To run Clara Parabricks with full access to your project and home directories, use the following srun
command:
pushd $PROJECT_DIR
srun --container-image='nvcr.io/nvidia/clara/clara-parabricks:4.5.1-1' \
--cpus-per-gpu=16 \
--mem-per-gpu=128G \
--gpus=1 \
--container-mounts=/tmp/$(id -u):/opt/nim/.cache,$PROJECT_DIR:$PROJECT_DIR \
--container-mount-home \
--pty bash
Wait for the container to download and launch, then you will be placed in a bash shell inside of the container.
Notes
- This command allocates a B200 GPU on Betty: 1 B200 GPU, 128 GB RAM, and 16 CPUs.
- The
--container-mounts
flag ensures your project and temporary cache directories are available inside the container. --container-mount-home
gives you access to your home directory as well.
Step 3: Align Reads with fq2bam
The fq2bam
tool performs alignment, sorting, and duplicate marking from paired-end FASTQ files to a BAM file.
Inside the Parabricks container:
pbrun fq2bam \
--ref parabricks_sample/Ref/Homo_sapiens_assembly38.fasta \
--in-fq parabricks_sample/Data/sample_1.fq.gz parabricks_sample/Data/sample_2.fq.gz \
--out-bam outputdir/fq2bam_output.bam
Expected time: ~2 minutes
Output: outputdir/fq2bam_output.bam
Step 4: Call Variants with haplotypecaller
Use the haplotypecaller
tool to generate variant calls (VCF) from the BAM file.
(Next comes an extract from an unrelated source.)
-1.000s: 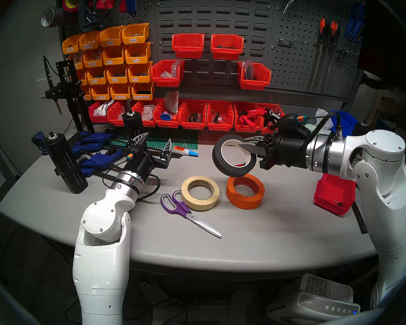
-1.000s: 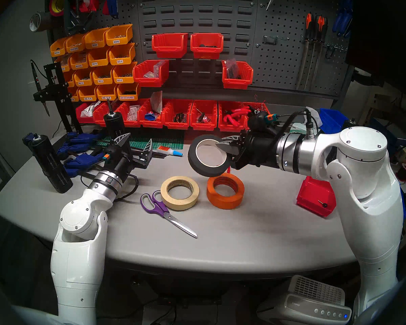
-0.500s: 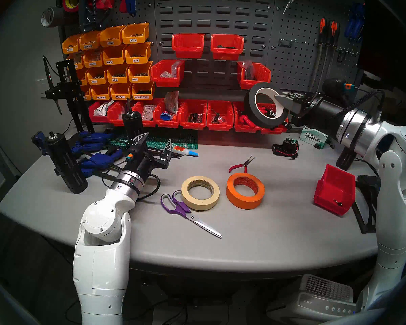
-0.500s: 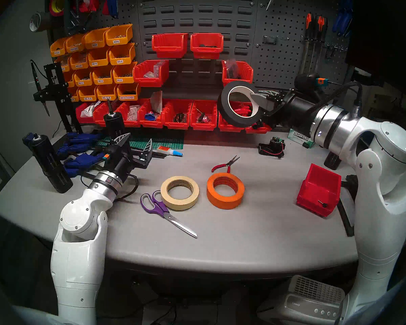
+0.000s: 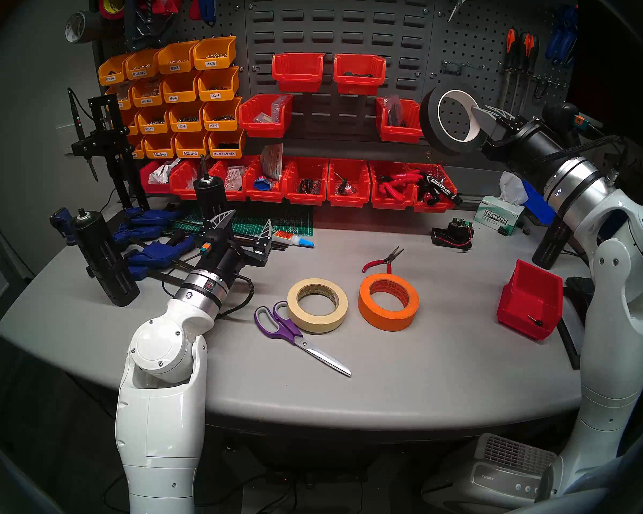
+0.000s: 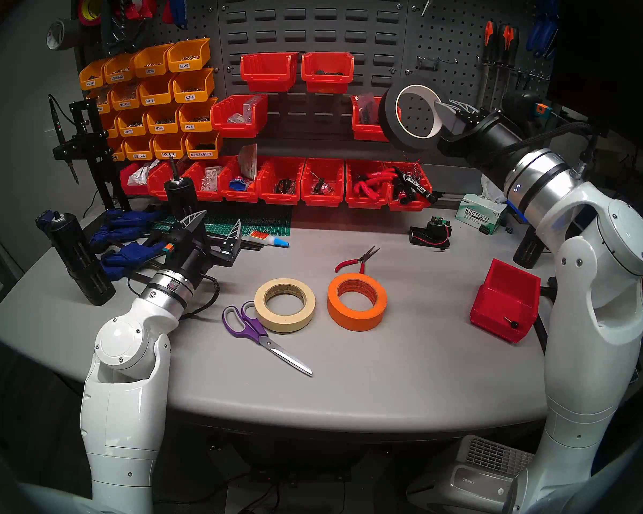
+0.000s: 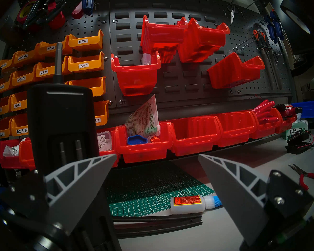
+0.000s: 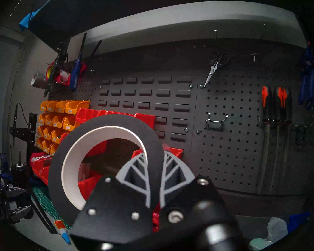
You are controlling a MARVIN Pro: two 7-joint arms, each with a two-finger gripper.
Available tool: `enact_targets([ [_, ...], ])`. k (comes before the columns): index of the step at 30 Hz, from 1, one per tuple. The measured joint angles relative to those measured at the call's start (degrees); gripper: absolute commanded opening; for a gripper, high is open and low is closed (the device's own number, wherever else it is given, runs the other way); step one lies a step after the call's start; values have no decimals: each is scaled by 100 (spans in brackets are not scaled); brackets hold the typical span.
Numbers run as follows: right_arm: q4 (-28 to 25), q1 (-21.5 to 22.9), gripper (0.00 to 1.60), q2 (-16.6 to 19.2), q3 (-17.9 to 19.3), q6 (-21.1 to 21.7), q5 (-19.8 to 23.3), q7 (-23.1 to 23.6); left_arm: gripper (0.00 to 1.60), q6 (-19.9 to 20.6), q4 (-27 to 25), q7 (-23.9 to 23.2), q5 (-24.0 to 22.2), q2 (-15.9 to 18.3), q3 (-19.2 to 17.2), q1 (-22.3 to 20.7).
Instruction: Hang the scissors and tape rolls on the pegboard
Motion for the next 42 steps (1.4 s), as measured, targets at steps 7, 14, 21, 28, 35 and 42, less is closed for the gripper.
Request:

Still inside the container:
pbrun haplotypecaller \
--ref parabricks_sample/Ref/Homo_sapiens_assembly38.fasta \
--in-bam outputdir/fq2bam_output.bam \
--out-variants outputdir/variants.vcf
Output: outputdir/variants.vcf
This step is typically even faster than fq2bam
.
Summary
You’ve now run a full end-to-end GPU-accelerated variant calling pipeline using Clara Parabricks on Betty:
- Launched the Parabricks container using SLURM
- Aligned FASTQ files to a reference genome with
fq2bam
- Called variants with
haplotypecaller
For additional tools and pipelines, refer to the official Clara Parabricks documentation.